CERBUNG: Mencari Aku, Waktu, dan Rahasia Dunia (Part 7)

Oleh: Mulyadi Saputra (Moel)

Di Pelabuhan Bakau Heni
            Suara teriakan menyambutku, melenting suaranya, menguak-nguak. Calo dan kondektur bus adu tarik suara. Hayo, siapa yang paling lantang suaranya?
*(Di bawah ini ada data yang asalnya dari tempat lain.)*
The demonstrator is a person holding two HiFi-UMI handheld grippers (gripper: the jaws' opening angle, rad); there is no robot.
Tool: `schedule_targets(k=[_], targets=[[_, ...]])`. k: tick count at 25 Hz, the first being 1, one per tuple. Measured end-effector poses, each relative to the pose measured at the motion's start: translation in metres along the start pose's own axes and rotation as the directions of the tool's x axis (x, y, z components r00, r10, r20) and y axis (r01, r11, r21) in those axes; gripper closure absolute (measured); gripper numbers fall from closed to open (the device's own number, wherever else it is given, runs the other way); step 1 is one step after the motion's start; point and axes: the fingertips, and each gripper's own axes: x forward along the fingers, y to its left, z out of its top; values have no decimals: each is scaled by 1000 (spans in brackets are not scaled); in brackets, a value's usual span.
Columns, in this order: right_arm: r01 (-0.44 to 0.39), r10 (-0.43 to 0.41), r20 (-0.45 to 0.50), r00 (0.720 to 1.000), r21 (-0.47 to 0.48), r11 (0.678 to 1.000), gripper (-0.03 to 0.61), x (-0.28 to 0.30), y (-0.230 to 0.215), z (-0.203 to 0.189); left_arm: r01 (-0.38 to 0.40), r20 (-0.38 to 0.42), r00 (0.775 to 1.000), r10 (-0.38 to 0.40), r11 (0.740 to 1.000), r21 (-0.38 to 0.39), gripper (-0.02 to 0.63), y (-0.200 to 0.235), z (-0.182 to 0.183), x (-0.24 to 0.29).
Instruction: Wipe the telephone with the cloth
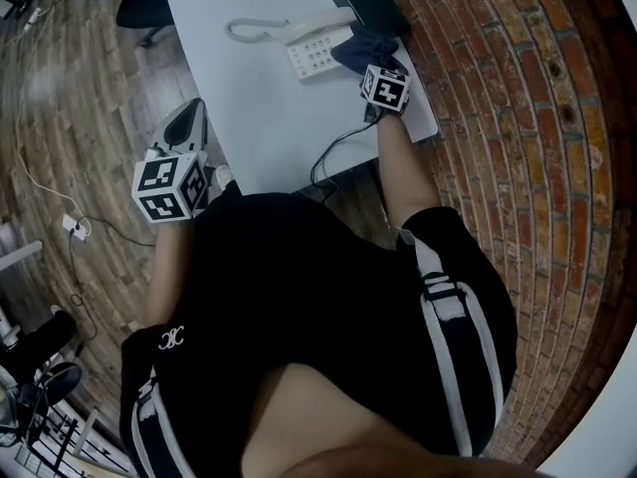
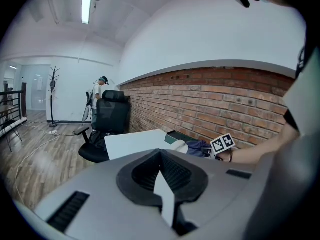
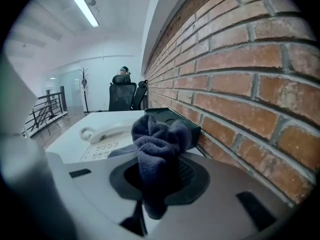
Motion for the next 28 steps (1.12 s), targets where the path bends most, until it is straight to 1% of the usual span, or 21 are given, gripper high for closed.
schedule_targets(k=[2, 4, 7, 9, 11, 13, 15, 18, 21, 24, 28], targets=[[-15, 14, 41, 999, 17, 1000, 531, -10, 0, 4, 3, 11, 1000, -3, 1000, -6, 620, -3, 3, 3], [-25, 22, 98, 995, 35, 999, 531, -26, 2, 16, 8, 26, 1000, -8, 1000, -10, 620, -6, 8, 7], [-66, 55, 207, 977, 48, 997, 531, -61, 13, 46, 10, 50, 999, -10, 1000, -4, 620, -14, 12, 13], [-97, 83, 292, 953, 37, 995, 531, -91, 23, 69, 12, 67, 998, -13, 1000, 18, 620, -22, 15, 18], [-128, 105, 374, 922, 37, 991, 531, -122, 32, 90, 25, 81, 996, -28, 999, 38, 620, -32, 18, 25], [-164, 130, 431, 893, 43, 985, 531, -152, 43, 102, 48, 87, 995, -52, 998, 45, 620, -42, 20, 33], [-192, 155, 449, 880, 38, 981, 531, -175, 56, 100, 73, 87, 993, -78, 996, 53, 620, -54, 20, 39], [-205, 176, 450, 876, 15, 979, 531, -198, 71, 88, 108, 83, 990, -113, 992, 72, 620, -71, 22, 46], [-215, 194, 452, 871, -4, 977, 531, -210, 73, 82, 131, 80, 987, -137, 989, 74, 620, -84, 23, 51], [-213, 201, 465, 862, -26, 977, 531, -214, 69, 84, 141, 81, 986, -146, 988, 66, 620, -91, 22, 52], [-210, 201, 480, 854, -34, 977, 531, -212, 62, 88, 128, 82, 988, -133, 989, 69, 620, -90, 22, 49]])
Jika ada dewan juri yang menilai maka akan tahu siapa suara terlantang pagi ini. Sayang semua orang sibuk dengan kesibukannya masing-masing…
            Aku yang paling santai, saat tasku ditarik sana-tarik sini aku hanya menggeolkan pundakku. Lantas tas besarku bergerak dan tangan-tangan calo dan kondektur terpelanting semua. Hebat juga rupanya, padahal aku hanya lewat Banten saja, tak mampir atau berguru disana. Tapi lenggokan tasku mampu melepaskan tangan segar mereka semua.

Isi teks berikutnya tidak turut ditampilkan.